De repente, o Francisco aparece ao meu lado, cutucando levemente meu ombro. Então, paro o que estou fazendo, olho para ele e digo “oi, o que você quer?” Ele disfarça com um sorriso e me olha fixamente, franzindo a testa, e diz que é um Velociraptor…
Em tempos de pandemia e home office, sou interrompido diversas vezes durante o dia pelos mais variados motivos. Respiro… Repasso mentalmente tudo que tenho para fazer, as prioridades, encontro um tempo.
É importante encontrar tempo.
“Quero fazer uma batalha”, diz ele e para me convencer diz que eu posso escolher qualquer dinossauro. Ele conhece todos. Já eu preciso buscar na memória. Respiro… Penso nos filmes que já vi. Indiana Jones? Não, esse não tem dinossauros. Espera um minuto, Jurassic Park 1, 2, 3. Sem perder mais tempo, faço uma escolha segura, digo que serei um T-Rex e seguimos para a cama, cenário escolhido para a batalha. É mais seguro. Espero ele se posicionar em uma das pontas da cama para, em seguida, partir para o ataque. Surpreendido, ele cai sobre os travesseiros. Envolvido em abraços disfarçados de ataques vorazes, ele se esforça para desvencilhar-se.
Quando consegue finalmente escapar, se levanta rapidamente dizendo que agora é um Indoraptor, um dinossauro híbrido composto da mistura de DNA de Velociraptor com o DNA da temível Indominus rex, com inteligência e ferocidade imbatíveis. Em nossas batalhas é normal mudarmos de dinossauro ou adquirirmos outra forma de acordo com a evolução do confronto. São também normais os abraços disfarçados.

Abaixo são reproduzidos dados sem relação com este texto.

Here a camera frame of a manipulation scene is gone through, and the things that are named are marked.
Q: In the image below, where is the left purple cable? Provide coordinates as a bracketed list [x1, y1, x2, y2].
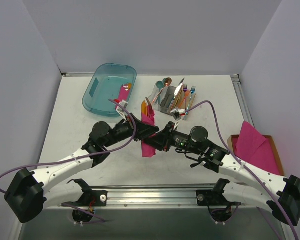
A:
[0, 98, 138, 223]

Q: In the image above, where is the rolled pink napkin bundle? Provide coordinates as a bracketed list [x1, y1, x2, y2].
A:
[115, 83, 132, 103]

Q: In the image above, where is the pink paper napkin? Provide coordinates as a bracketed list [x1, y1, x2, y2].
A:
[141, 106, 156, 158]

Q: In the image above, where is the blue iridescent fork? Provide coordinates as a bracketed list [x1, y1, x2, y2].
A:
[187, 86, 196, 109]

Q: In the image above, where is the teal spoon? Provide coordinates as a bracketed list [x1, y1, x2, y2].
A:
[155, 81, 164, 103]

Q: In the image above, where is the aluminium frame rail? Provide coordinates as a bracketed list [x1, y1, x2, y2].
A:
[43, 182, 271, 211]

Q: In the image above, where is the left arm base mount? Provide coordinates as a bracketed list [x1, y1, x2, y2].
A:
[66, 190, 108, 207]

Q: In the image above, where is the copper spoon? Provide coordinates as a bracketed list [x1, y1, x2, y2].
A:
[148, 77, 172, 108]

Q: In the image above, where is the purple fork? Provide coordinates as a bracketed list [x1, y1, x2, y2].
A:
[181, 84, 188, 103]

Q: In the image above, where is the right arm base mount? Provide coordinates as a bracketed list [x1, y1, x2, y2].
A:
[195, 189, 240, 207]

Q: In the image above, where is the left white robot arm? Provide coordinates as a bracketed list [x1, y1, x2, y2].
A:
[4, 115, 160, 223]

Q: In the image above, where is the silver knife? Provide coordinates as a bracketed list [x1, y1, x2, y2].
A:
[171, 78, 185, 110]

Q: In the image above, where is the brown napkin tray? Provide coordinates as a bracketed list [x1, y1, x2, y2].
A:
[227, 135, 285, 176]

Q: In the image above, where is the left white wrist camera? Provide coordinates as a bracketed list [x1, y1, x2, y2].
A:
[114, 99, 129, 121]

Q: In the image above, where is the teal plastic bin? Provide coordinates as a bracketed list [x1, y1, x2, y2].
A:
[82, 63, 137, 118]

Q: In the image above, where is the purple cable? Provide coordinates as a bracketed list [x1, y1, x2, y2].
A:
[186, 99, 300, 240]
[0, 98, 138, 223]

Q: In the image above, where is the orange fork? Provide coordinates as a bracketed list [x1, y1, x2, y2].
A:
[180, 90, 191, 106]

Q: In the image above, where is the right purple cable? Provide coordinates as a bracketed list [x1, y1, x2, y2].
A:
[186, 99, 300, 240]

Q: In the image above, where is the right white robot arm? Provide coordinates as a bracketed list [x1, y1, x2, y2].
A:
[144, 122, 300, 227]

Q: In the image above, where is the clear acrylic utensil organizer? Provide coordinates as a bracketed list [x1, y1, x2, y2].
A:
[153, 83, 196, 115]

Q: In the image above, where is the pink napkin stack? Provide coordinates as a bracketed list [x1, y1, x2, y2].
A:
[232, 121, 283, 176]

Aguardo ele terminar de descrever o Indoraptor antes de continuarmos. Seguimos “fazendo” uma batalha daquelas de cinema. Por um momento tenho o controle da situação. Mantenho ele imobilizado e, cobrindo-o de beijos digo que não há saída. Ele não tem chance. Agora faço cócegas com as garras do T-Rex. Ele se contorce, rindo e diz que isso não vale e reúne todas as suas forças para conseguir escapar. Já estou cansado, “facilitando” as coisas para ele. Sou jogado para longe, parando do outro lado da cama. Peço um tempo para respirar, aproveito para pensar em uma alternativa, digo que agora sou um estegossauro mutante com garras enormes (foi a primeira coisa que me veio à cabeça).

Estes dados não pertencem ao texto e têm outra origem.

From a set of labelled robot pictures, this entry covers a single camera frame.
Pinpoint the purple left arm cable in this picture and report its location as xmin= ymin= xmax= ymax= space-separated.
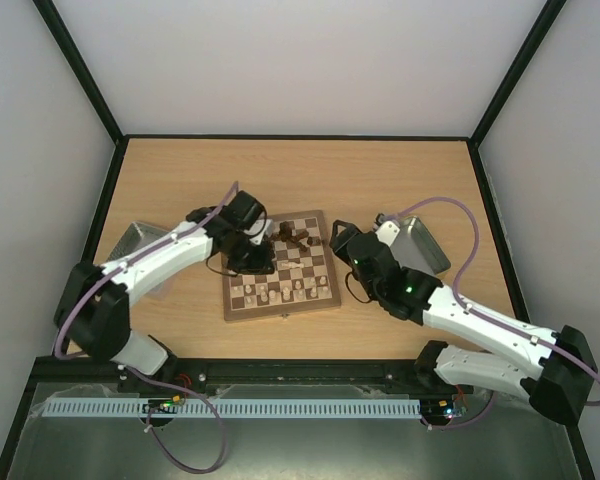
xmin=52 ymin=180 xmax=240 ymax=359

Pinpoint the lying white chess piece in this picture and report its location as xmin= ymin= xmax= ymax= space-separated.
xmin=279 ymin=261 xmax=305 ymax=269

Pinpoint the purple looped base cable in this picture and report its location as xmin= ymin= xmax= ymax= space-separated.
xmin=142 ymin=385 xmax=227 ymax=474

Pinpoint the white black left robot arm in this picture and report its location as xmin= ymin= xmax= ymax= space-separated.
xmin=53 ymin=186 xmax=274 ymax=376

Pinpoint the wooden folding chess board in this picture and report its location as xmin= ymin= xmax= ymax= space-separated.
xmin=222 ymin=210 xmax=341 ymax=322

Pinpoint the right metal tray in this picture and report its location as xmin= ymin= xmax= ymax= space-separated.
xmin=390 ymin=216 xmax=451 ymax=276

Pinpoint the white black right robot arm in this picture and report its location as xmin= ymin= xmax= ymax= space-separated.
xmin=329 ymin=220 xmax=598 ymax=426

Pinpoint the black cage frame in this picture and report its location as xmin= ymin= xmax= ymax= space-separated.
xmin=0 ymin=1 xmax=595 ymax=479

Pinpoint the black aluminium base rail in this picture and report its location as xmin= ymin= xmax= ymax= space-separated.
xmin=32 ymin=355 xmax=476 ymax=396

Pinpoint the pile of dark chess pieces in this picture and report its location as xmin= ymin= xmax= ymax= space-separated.
xmin=272 ymin=222 xmax=323 ymax=253

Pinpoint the left metal tray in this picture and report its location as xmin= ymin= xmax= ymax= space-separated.
xmin=105 ymin=221 xmax=168 ymax=263

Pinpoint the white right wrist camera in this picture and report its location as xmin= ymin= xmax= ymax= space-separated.
xmin=373 ymin=213 xmax=401 ymax=247

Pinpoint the light blue slotted cable duct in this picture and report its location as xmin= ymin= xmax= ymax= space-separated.
xmin=42 ymin=398 xmax=421 ymax=420

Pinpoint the metal tray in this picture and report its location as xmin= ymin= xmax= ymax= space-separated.
xmin=390 ymin=216 xmax=451 ymax=276
xmin=105 ymin=221 xmax=168 ymax=263

Ele pára por um segundo, imaginando o “dinossauro mutante” que eu havia me transformado e diz, fazendo cara de mal, que agora é o Hulk.
“Poxa filho, dessa vez você apelou. Hulk? Ele é um dos Vingadores! “
Eu não tenho a menor chance contra o Hulk. Ao final, sigo caído enquanto Francisco diz em voz alta: “Hulk esmaga!”
Tive que apelar para as cócegas. Ele se contorce novamente e ri. Diz que não vale. Então abraço e dou-lhe um beijo. Digo que preciso voltar ao trabalho e que teremos tempo mais tarde antes de dormir.
É importante encontrar tempo.
Ele me abraça, concorda e levanta correndo para a sala. Então volto ao que estava fazendo no trabalho e já sentado diante da mesa e computador, respiro. Com um leve sorriso no rosto repasso minha agenda e rota do dia. Sigo agora com leveza, sintonizado no presente e no que tenho que fazer. Entre uma planilha e outra, textos, apresentações, uma pequena pausa para um café eu penso no dinossauro que vou escolher mais tarde.
Eu sempre ganho nossas batalhas mesmo perdendo sempre.